Los barrabravas constituyen una forma de organización que hace negocios, pero se enriquece ilícitamente. Además, según un fallo, quizás histórico, de la Justicia, aquel que puso en prisión al jefe de La Doce, se reconoce a esta barra brava como un grupo organizado con fines delictivos: «A los acusados los une un vinculo grupal y sus conductas fueron establecidas antes de iniciarse la agresión. Se trata de un grupo organizado con algunos jefes visibles, la mayoría de los ahora condenados se encuentra sometido a proceso por el delito de asociación ilícita».

En cuanto a la relación de los barras con la Policía Federal, no sólo es evidente cuando se liberan molinetes para que los barrabravas ingresen al estadio sin pagar y que los efectivos no hagan nada sino también en otros aspectos más lamentables. Un ejemplo es el del pacto de los barras con los dirigentes por el que se comprometen a no generar disturbios durante los partidos (como el caso de los Borrachos del Tablón en el estadio de Mar del Plata, año 2002), el cual permite a la Policía enviar menos efectivos de los contratos por la organización, y quedarse con la diferencia del pago.

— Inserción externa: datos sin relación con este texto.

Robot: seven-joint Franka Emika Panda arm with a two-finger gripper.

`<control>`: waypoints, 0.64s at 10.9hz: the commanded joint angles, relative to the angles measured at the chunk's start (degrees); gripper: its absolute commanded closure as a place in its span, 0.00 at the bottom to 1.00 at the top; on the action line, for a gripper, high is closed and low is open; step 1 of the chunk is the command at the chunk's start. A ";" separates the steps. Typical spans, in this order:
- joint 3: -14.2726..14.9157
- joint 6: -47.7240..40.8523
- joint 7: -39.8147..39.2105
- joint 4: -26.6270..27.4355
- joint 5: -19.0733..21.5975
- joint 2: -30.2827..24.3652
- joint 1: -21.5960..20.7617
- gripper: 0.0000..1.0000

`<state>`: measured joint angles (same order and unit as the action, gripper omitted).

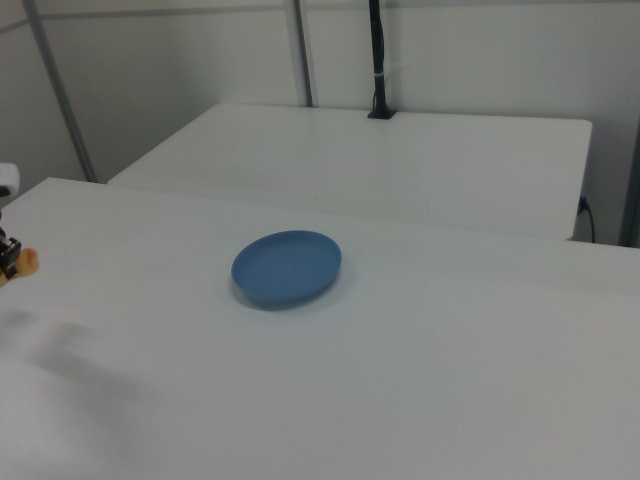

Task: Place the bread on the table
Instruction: 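Carry the held bread roll away from the plate and lower it onto the table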

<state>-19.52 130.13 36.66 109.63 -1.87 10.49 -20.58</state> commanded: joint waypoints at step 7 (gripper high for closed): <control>-5.62 2.66 17.83 3.65 -12.45 7.43 -5.25 1.00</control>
<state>-24.59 130.15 52.38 110.95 -11.00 17.60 -24.67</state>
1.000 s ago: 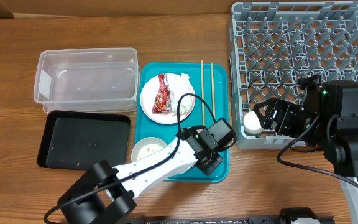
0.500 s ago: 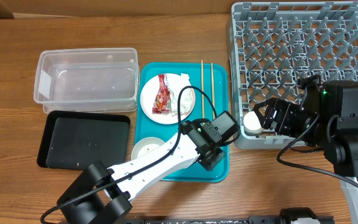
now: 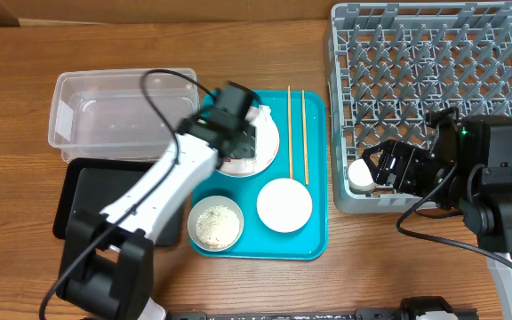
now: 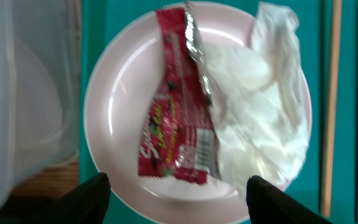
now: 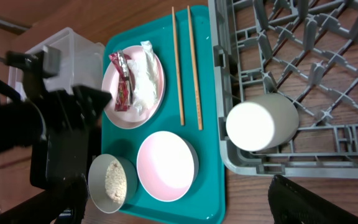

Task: Sort waste into correct bins and load items into the dishwasher
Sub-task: 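Grasp the red wrapper with the left gripper and drop it in the clear bin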

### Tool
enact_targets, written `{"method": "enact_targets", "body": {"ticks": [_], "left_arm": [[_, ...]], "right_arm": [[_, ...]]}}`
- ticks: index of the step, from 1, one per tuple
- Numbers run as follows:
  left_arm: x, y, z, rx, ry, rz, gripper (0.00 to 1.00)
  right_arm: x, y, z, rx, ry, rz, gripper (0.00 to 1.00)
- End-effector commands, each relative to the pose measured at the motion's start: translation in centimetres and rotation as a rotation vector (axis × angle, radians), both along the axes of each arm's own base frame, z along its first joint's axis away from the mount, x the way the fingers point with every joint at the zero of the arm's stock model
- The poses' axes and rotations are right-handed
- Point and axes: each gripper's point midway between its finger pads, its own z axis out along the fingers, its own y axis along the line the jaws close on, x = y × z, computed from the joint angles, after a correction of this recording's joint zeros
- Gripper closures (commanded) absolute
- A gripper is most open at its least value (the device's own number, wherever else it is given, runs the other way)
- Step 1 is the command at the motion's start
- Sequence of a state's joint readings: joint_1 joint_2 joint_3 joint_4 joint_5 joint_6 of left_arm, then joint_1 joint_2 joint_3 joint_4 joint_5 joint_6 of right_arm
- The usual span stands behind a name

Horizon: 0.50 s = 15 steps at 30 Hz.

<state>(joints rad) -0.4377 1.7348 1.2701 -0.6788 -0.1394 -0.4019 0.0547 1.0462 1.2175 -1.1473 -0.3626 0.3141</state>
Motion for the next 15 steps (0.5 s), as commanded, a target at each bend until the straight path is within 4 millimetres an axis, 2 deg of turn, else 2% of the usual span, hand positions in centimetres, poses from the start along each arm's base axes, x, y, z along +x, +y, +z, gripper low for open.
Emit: {"method": "enact_targets", "body": {"ticks": [1,3,6,9,10,12,15], "left_arm": [[1.3,-1.5,-1.3,-0.128,0.033,-0.032,0.28],[1.9,-2.0,-2.5,-0.129,0.034,-0.068,0.26],[2.2,-1.6,-4.9,-0.09,0.066,-0.058,0.23],[1.9,-0.9,-7.1,-0.071,0.118,-0.018,0.3],[1.7,-0.7,-7.6,-0.07,0.134,-0.002,0.38],[1.4,-0.6,-7.9,-0.079,0.155,0.013,0.67],[1.4,-1.5,-6.7,-0.129,0.148,-0.007,0.94]], "right_arm": [[-0.1,0.2,1.1,0.006,-0.028,0.006,0.06],[-0.1,0.2,1.1,0.006,-0.026,0.006,0.06],[-0.2,0.2,1.0,0.005,-0.023,0.007,0.06],[-0.3,0.1,1.0,0.003,-0.019,0.009,0.06],[-0.3,0.1,0.9,0.003,-0.017,0.009,0.06],[-0.3,0.1,0.9,0.003,-0.017,0.009,0.05],[-0.3,0.1,0.9,-0.001,-0.019,0.009,0.05]]}}
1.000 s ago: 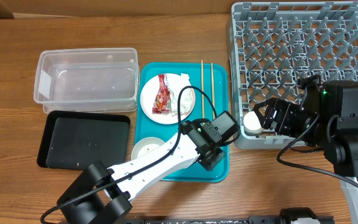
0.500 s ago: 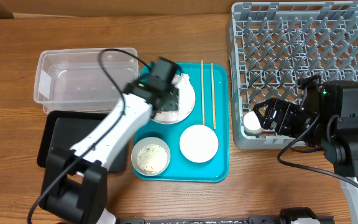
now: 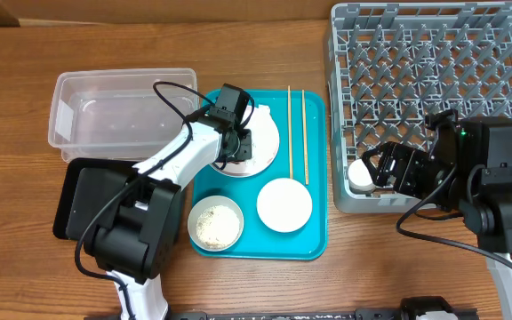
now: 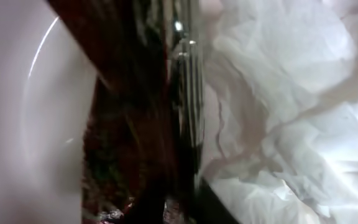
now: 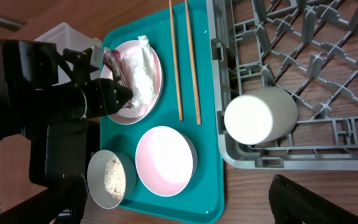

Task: Sort waste into correct bins and load items into the dishwasher
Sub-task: 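Grasp the red wrapper with the left gripper and drop it in the clear bin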

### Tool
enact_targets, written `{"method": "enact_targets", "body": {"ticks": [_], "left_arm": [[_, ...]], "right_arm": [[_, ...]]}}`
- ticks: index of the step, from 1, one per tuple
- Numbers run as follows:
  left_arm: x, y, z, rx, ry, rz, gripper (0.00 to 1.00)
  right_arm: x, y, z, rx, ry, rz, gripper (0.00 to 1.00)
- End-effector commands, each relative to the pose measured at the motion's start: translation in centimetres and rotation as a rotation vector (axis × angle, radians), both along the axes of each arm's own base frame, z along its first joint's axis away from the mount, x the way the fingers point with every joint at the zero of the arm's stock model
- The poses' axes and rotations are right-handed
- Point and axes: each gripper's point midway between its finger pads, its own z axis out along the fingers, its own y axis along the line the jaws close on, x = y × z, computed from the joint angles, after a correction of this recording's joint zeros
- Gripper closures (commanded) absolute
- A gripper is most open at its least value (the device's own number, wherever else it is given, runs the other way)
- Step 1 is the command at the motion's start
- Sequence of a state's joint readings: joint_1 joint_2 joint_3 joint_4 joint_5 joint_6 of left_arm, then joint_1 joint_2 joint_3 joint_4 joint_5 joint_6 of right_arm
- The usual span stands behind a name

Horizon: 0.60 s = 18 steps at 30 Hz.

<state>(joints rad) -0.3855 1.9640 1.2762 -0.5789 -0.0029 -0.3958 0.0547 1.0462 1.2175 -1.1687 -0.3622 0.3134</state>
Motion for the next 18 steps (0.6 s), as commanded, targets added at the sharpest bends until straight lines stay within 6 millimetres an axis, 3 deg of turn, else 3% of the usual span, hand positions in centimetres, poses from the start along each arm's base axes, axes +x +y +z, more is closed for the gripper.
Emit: {"method": "enact_targets", "body": {"ticks": [1,5,10,13,18], "left_arm": [[0.6,-1.0,2.5,-0.073,-0.027,0.006,0.96],[1.0,-0.5,7.7,-0.065,-0.086,0.021,0.96],[1.6,3.8,14.2,0.096,-0.232,0.116,0.96],[2.1,6.8,15.4,0.174,-0.276,0.194,0.96],[3.0,11.9,14.7,0.193,-0.256,0.344,0.96]], "right_arm": [[0.2,0.0,1.2,-0.005,-0.041,0.004,0.05],[0.2,-0.3,1.1,-0.021,-0.041,-0.007,0.04],[0.3,-0.3,1.1,-0.021,-0.041,-0.007,0.03],[0.3,-0.3,1.1,-0.021,-0.043,-0.007,0.03],[0.3,-0.3,1.1,-0.02,-0.044,-0.007,0.02]]}}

Creemos que la selección de manifestaciones expuestas (a la que deberíamos sumarle la matriz de negocios «concatenados», como la venta de sistema de seguridad y control, el circuito de abogados que se especializan en la defensa de hinchas acusados de violencia deportiva, el clientelismo y la utilización con fines políticos de las barrabravas) resulta una muestra representativa de cuán difícil se torna proponer proyectos legislativos para combatir este tipo de delincuencia.

Así es como, dentro de las dificultades que se presentaron a la hora de pensar propuestas normativas efectivas y susceptibles de ser puestas en práctica, entendimos que una acción al alcance de la mano para nosotros, legisladores, es evitar que estos barras formen parte de la administración pública, con la intención de que sea imposible que el empleo en el sector público sea una moneda de cambio y, por lo tanto, reducir uno de los posibles favores políticos así como también con el objetivo de combatir la violencia en el deporte, no sólo desde las palabras sino también con hechos, impidiendo que los barrabravas que probadamente han cometido delitos puedan ser personal del Estado.

En síntesis, este proyecto propone modificar las condiciones de admisibilidad del personal que puede integrar la administración pública de la Ciudad de Buenos Aires. Por eso, entendemos que debe aplicarse esta medida en dirección de impedir la incorporación de barrabravas que hubieran sido condenados o procesados con auto de procesamiento firme por contravenciones o delitos vinculados con su accionar como barra, y así contribuir, al menos desde lo político, a reducir este flagelo que desde hace años se cobra vidas inocentes a la vez que se presta a todo tipo de utilizaciones con fines nada lícitos.

Por lo expuesto, solicito acompañen el presente proyecto de ley.